[Opening Given data section]

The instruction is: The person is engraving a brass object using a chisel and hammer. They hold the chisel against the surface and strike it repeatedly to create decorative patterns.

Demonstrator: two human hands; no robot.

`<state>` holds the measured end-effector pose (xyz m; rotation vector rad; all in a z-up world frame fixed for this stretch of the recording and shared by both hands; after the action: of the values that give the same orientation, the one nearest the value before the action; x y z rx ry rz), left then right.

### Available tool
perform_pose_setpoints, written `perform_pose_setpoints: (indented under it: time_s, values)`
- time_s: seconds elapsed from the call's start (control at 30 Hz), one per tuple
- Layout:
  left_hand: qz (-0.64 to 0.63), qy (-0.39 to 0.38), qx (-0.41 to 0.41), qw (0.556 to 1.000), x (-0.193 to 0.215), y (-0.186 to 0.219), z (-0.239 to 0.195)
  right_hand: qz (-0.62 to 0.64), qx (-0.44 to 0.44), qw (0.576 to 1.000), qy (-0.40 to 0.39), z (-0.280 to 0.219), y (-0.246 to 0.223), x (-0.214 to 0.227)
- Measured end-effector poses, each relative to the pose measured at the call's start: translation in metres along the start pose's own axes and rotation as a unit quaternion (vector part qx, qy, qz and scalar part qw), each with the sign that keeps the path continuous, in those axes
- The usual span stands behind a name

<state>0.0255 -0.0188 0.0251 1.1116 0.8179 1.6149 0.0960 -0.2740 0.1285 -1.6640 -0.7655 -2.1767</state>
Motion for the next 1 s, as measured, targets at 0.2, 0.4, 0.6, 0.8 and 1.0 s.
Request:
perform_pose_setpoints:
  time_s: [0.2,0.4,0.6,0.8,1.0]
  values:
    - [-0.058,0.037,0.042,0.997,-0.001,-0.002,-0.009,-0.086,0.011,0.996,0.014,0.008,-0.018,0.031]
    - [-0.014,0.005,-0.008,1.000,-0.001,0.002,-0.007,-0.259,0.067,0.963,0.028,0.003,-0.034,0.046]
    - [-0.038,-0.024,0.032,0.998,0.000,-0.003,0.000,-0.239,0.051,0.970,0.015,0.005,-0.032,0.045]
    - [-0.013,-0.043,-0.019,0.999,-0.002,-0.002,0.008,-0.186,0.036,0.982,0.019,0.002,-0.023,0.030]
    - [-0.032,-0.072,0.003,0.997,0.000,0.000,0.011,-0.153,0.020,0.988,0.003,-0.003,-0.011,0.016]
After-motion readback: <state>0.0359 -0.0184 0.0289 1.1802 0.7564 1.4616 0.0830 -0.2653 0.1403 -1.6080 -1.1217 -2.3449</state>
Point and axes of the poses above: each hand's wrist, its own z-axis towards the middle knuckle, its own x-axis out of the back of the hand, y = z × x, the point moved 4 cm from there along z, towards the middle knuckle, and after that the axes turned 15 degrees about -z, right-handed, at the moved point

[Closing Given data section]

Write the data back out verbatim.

The instruction is: The person is engraving a brass object using a chisel and hammer. They hold the chisel against the surface and strike it repeatedly to create decorative patterns.

Demonstrator: two human hands; no robot.

`<state>` holds the measured end-effector pose (xyz m; rotation vector rad; all in a z-up world frame fixed for this stretch of the recording and shared by both hands; after the action: of the values that give the same orientation, the one nearest the value before the action; x y z rx ry rz), left then right.

### Available tool
perform_pose_setpoints, written `perform_pose_setpoints: (indented under it: time_s, values)`
- time_s: seconds elapsed from the call's start (control at 30 Hz), one per tuple
- Layout:
  left_hand: qz (-0.64 to 0.63), qy (-0.39 to 0.38), qx (-0.41 to 0.41), qw (0.556 to 1.000), x (-0.193 to 0.215), y (-0.186 to 0.219), z (-0.239 to 0.195)
  right_hand: qz (-0.62 to 0.64), qx (-0.44 to 0.44), qw (0.576 to 1.000), qy (-0.40 to 0.39), z (-0.280 to 0.219), y (-0.246 to 0.223), x (-0.214 to 0.227)
- Measured end-effector poses, each relative to the pose measured at the call's start: translation in metres along the start pose's own axes and rotation as a unit quaternion (vector part qx, qy, qz and scalar part qw), each with the sign that keeps the path continuous, in those axes
- The usual span stands behind a name

<state>0.0255 -0.0188 0.0251 1.1116 0.8179 1.6149 0.0960 -0.2740 0.1285 -1.6640 -0.7655 -2.1767</state>
Motion for the next 1 s, as measured, targets at 0.2, 0.4, 0.6, 0.8 and 1.0 s.
Request:
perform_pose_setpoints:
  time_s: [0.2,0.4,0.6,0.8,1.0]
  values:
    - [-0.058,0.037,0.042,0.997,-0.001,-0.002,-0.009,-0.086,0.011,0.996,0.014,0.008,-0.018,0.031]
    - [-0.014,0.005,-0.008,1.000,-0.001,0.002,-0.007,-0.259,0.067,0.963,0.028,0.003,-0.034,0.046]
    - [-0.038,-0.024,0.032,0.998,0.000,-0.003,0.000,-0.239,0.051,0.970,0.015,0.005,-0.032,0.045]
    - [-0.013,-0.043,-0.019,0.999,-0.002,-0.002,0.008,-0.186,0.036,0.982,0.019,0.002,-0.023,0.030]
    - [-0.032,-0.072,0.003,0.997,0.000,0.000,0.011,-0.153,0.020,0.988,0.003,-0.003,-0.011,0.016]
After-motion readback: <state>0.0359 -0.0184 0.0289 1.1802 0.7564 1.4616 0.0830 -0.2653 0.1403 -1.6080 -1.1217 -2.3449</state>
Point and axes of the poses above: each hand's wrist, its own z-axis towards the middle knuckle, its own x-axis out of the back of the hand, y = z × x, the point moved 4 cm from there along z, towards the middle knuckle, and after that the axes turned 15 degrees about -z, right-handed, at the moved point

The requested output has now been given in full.